→ **Work required**
Show all lines from the records below in which the string "right" is present.
Recorded information below:
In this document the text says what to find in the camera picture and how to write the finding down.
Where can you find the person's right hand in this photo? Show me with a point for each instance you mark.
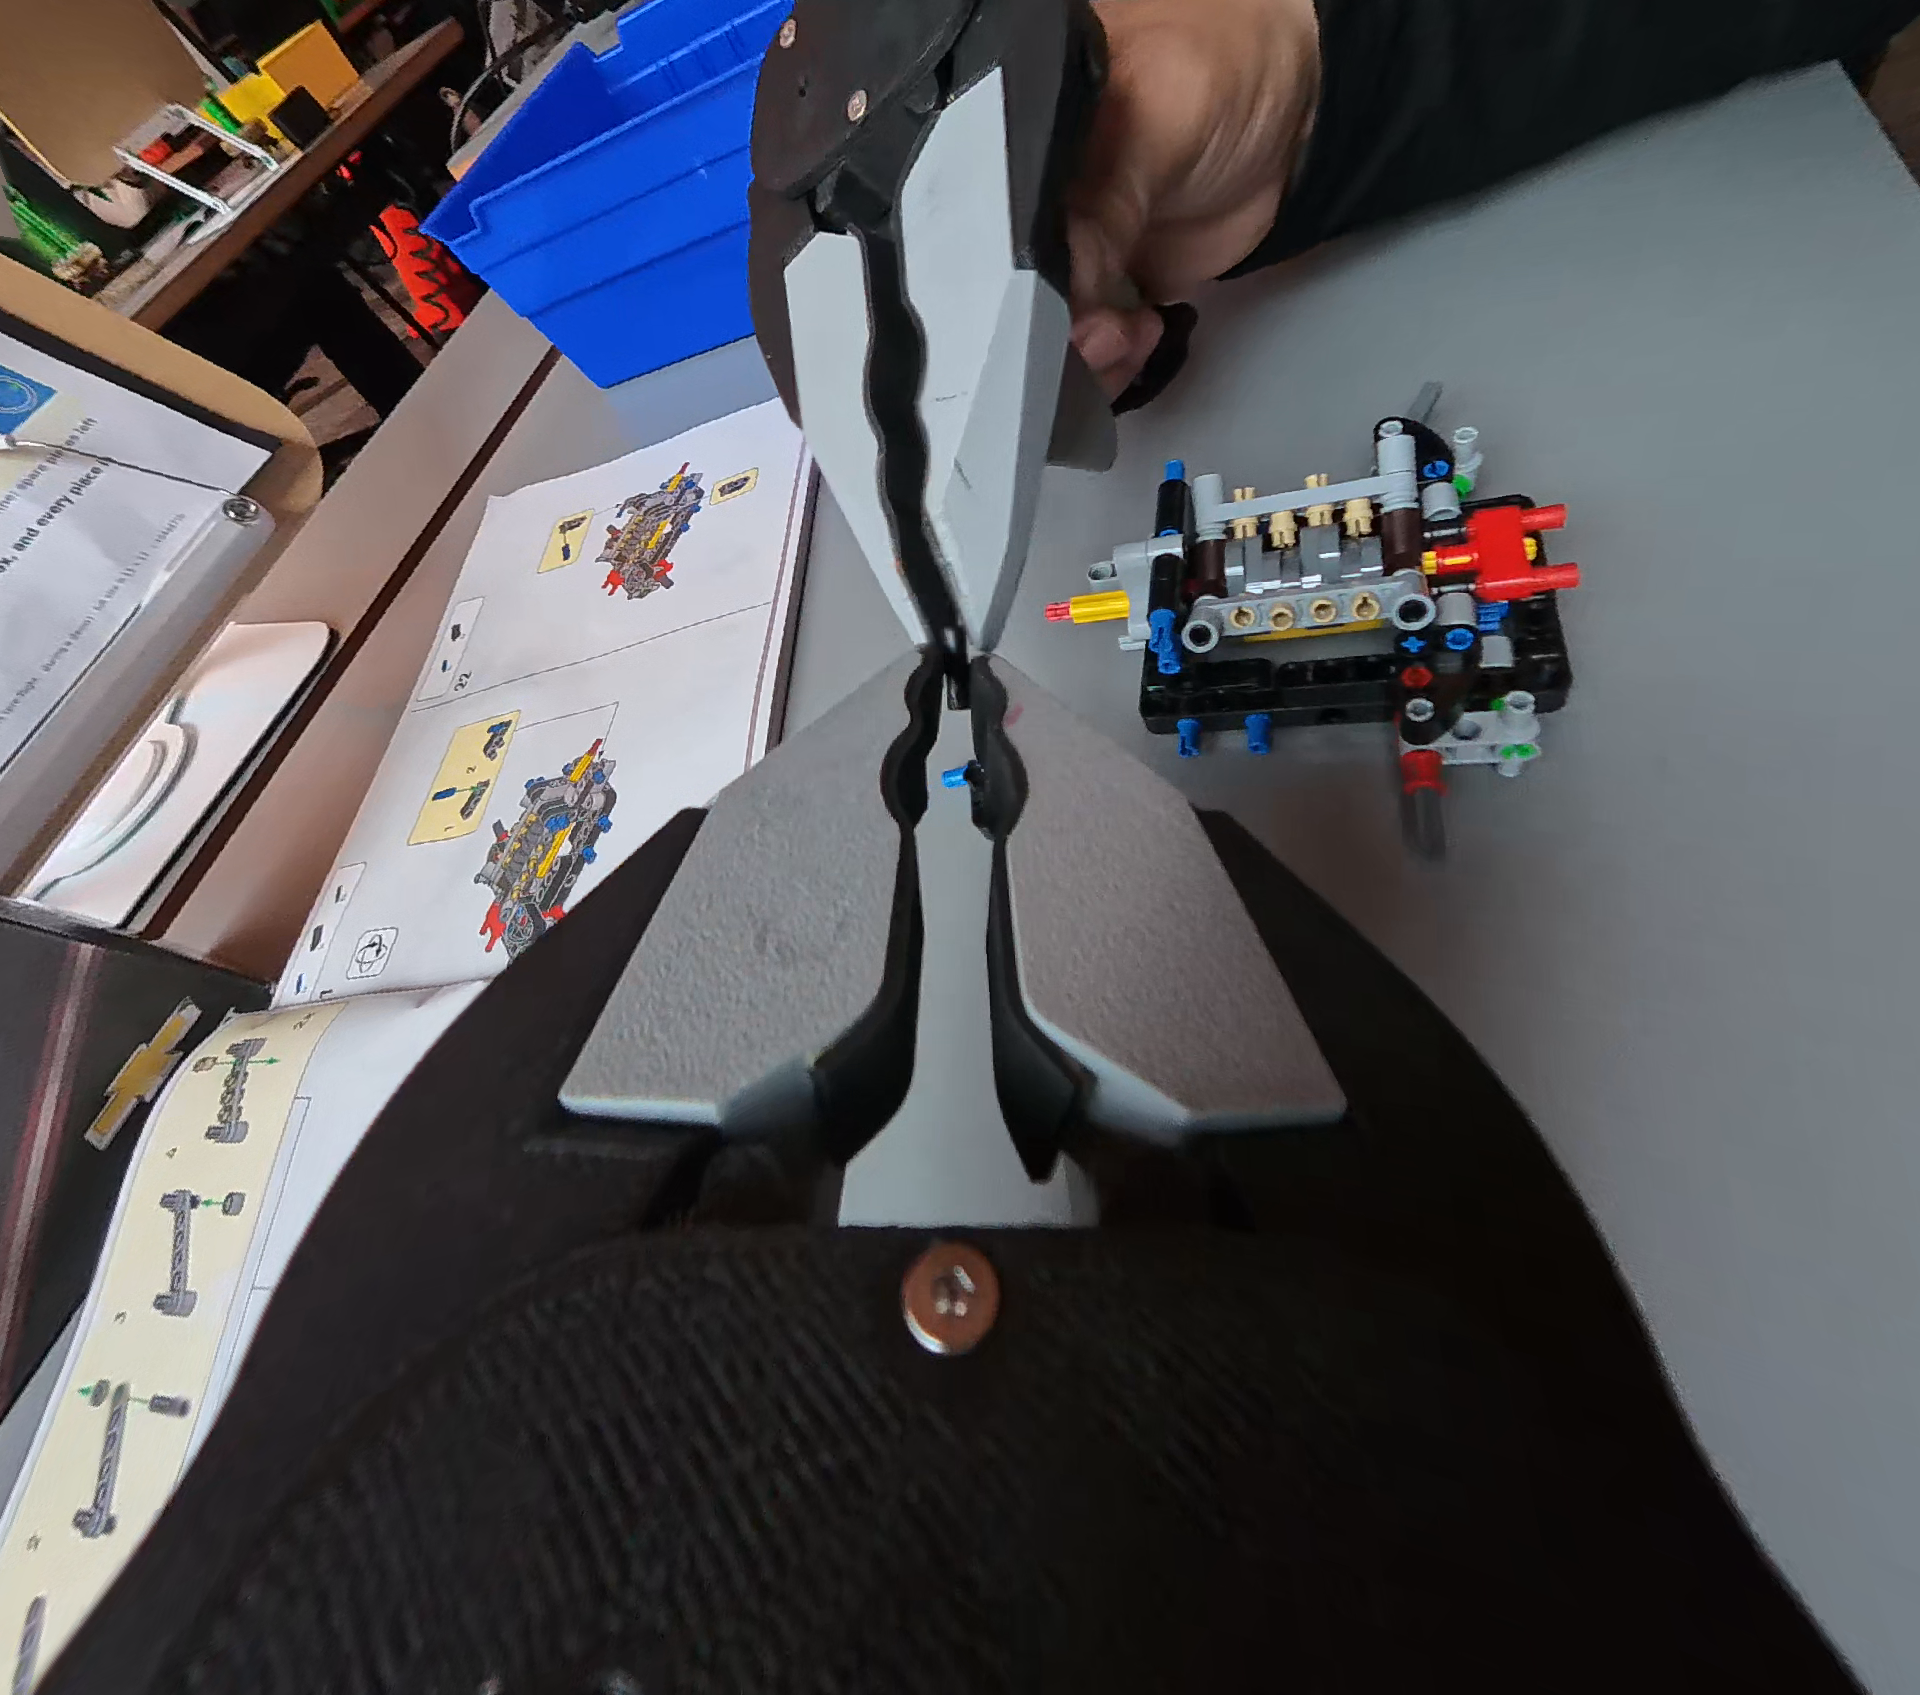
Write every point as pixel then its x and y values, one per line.
pixel 1200 135

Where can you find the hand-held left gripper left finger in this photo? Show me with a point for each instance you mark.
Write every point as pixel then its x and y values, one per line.
pixel 751 930

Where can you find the paper sign in clear holder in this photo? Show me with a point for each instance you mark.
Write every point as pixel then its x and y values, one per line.
pixel 105 526

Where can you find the yellow box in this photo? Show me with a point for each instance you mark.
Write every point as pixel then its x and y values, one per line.
pixel 292 75

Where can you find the wooden side table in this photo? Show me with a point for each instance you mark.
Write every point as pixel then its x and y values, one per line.
pixel 300 181

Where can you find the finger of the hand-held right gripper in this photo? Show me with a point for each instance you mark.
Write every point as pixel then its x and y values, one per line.
pixel 832 345
pixel 974 345

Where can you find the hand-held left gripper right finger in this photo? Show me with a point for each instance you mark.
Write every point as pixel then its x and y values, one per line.
pixel 1141 930

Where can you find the brown cardboard sheet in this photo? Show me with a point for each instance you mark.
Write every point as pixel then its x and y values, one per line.
pixel 91 61

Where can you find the large blue plastic bin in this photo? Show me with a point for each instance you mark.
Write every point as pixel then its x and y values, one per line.
pixel 630 195

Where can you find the lego instruction booklet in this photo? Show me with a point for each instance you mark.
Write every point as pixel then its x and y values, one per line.
pixel 600 676

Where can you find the lego engine assembly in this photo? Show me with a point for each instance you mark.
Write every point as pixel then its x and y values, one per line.
pixel 1320 616
End of Recorded information.
→ **Answer box**
Where can you find the person's right hand in this photo? Show me with a point for each instance you mark.
Where can you find the finger of the hand-held right gripper in this photo? Show me with a point for each instance you mark.
Where can you find the hand-held left gripper right finger in this photo? Show me with a point for each instance you mark.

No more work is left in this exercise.